You are asked to write out the full listing exactly as it stands.

|---|

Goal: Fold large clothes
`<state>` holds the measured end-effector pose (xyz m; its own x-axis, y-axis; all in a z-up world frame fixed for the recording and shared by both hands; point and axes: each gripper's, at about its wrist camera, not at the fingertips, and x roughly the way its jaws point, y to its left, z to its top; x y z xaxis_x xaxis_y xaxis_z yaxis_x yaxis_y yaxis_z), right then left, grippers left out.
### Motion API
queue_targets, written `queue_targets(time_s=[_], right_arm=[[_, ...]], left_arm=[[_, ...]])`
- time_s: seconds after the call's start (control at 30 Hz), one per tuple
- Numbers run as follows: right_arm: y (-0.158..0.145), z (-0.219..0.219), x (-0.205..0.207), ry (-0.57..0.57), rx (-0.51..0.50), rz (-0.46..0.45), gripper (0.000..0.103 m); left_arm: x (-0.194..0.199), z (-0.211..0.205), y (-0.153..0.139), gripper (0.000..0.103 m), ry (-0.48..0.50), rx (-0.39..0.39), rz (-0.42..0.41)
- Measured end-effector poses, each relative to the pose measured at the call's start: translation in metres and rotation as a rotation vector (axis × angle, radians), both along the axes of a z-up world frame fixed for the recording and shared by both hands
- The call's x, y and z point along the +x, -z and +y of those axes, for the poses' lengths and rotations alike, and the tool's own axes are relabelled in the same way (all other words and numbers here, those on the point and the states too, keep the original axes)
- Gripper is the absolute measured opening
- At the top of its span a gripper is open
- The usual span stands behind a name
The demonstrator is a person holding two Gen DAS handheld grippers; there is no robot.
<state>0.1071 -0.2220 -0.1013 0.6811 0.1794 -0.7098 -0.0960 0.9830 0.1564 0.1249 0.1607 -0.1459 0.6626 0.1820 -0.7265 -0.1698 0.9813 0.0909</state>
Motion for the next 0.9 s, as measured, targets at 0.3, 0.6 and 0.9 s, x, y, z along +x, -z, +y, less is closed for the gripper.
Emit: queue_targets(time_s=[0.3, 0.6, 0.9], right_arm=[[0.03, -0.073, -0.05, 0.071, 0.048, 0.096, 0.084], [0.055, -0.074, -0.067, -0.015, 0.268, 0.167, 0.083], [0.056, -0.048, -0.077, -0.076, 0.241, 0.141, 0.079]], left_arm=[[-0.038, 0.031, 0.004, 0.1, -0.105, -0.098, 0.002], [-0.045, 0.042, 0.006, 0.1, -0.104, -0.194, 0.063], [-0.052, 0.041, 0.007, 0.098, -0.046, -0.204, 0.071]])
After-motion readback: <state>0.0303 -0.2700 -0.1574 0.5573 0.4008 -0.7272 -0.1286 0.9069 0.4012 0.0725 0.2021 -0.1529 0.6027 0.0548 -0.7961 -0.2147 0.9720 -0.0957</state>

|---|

- RESPONSE TO THIS TASK:
Goal: Fold large clothes
`<state>` holds the measured end-effector pose (xyz m; its own x-axis, y-axis; all in a z-up world frame fixed for the recording and shared by both hands; point and axes: each gripper's, at about its wrist camera, not at the fingertips, and x roughly the way its jaws point, y to its left, z to its top; x y z xaxis_x xaxis_y xaxis_z yaxis_x yaxis_y yaxis_z), right then left, grippers left out.
### Motion API
queue_targets, written `queue_targets(time_s=[_], right_arm=[[_, ...]], left_arm=[[_, ...]])`
- time_s: seconds after the call's start (control at 30 Hz), one per tuple
- Numbers run as follows: right_arm: y (-0.158..0.145), z (-0.219..0.219), x (-0.205..0.207), ry (-0.57..0.57), rx (-0.51..0.50), rz (-0.46..0.45), gripper (0.000..0.103 m); left_arm: x (-0.194..0.199), z (-0.211..0.205), y (-0.153..0.139), gripper (0.000..0.103 m), ry (-0.48..0.50), rx (-0.39..0.39), rz (-0.42..0.41)
- Measured end-effector poses, each relative to the pose measured at the call's start: translation in metres and rotation as a rotation vector (axis × angle, radians), both along the axes of a z-up world frame fixed for the recording and shared by both hands
- The call's x, y and z point along the +x, -z and +y of those axes, for the poses' lengths and rotations alike, and the tool's own axes are relabelled in the same way (all other words and numbers here, those on the point and the states too, keep the original axes)
- Gripper is the absolute measured opening
- At the top of its span a gripper is open
- The usual span stands behind a name
The demonstrator is a person holding two Gen DAS handheld grippers; there is no robot.
<state>0.1071 -0.2220 -0.1013 0.6811 0.1794 -0.7098 -0.0960 0.9830 0.1564 0.1249 0.1607 -0.1459 0.6626 0.1820 -0.7265 -0.1698 0.9813 0.0909</state>
Motion for the next 0.9 s, as measured, targets at 0.3, 0.6 and 0.9 s, x, y, z along +x, -z, +y, less is closed for the gripper.
Emit: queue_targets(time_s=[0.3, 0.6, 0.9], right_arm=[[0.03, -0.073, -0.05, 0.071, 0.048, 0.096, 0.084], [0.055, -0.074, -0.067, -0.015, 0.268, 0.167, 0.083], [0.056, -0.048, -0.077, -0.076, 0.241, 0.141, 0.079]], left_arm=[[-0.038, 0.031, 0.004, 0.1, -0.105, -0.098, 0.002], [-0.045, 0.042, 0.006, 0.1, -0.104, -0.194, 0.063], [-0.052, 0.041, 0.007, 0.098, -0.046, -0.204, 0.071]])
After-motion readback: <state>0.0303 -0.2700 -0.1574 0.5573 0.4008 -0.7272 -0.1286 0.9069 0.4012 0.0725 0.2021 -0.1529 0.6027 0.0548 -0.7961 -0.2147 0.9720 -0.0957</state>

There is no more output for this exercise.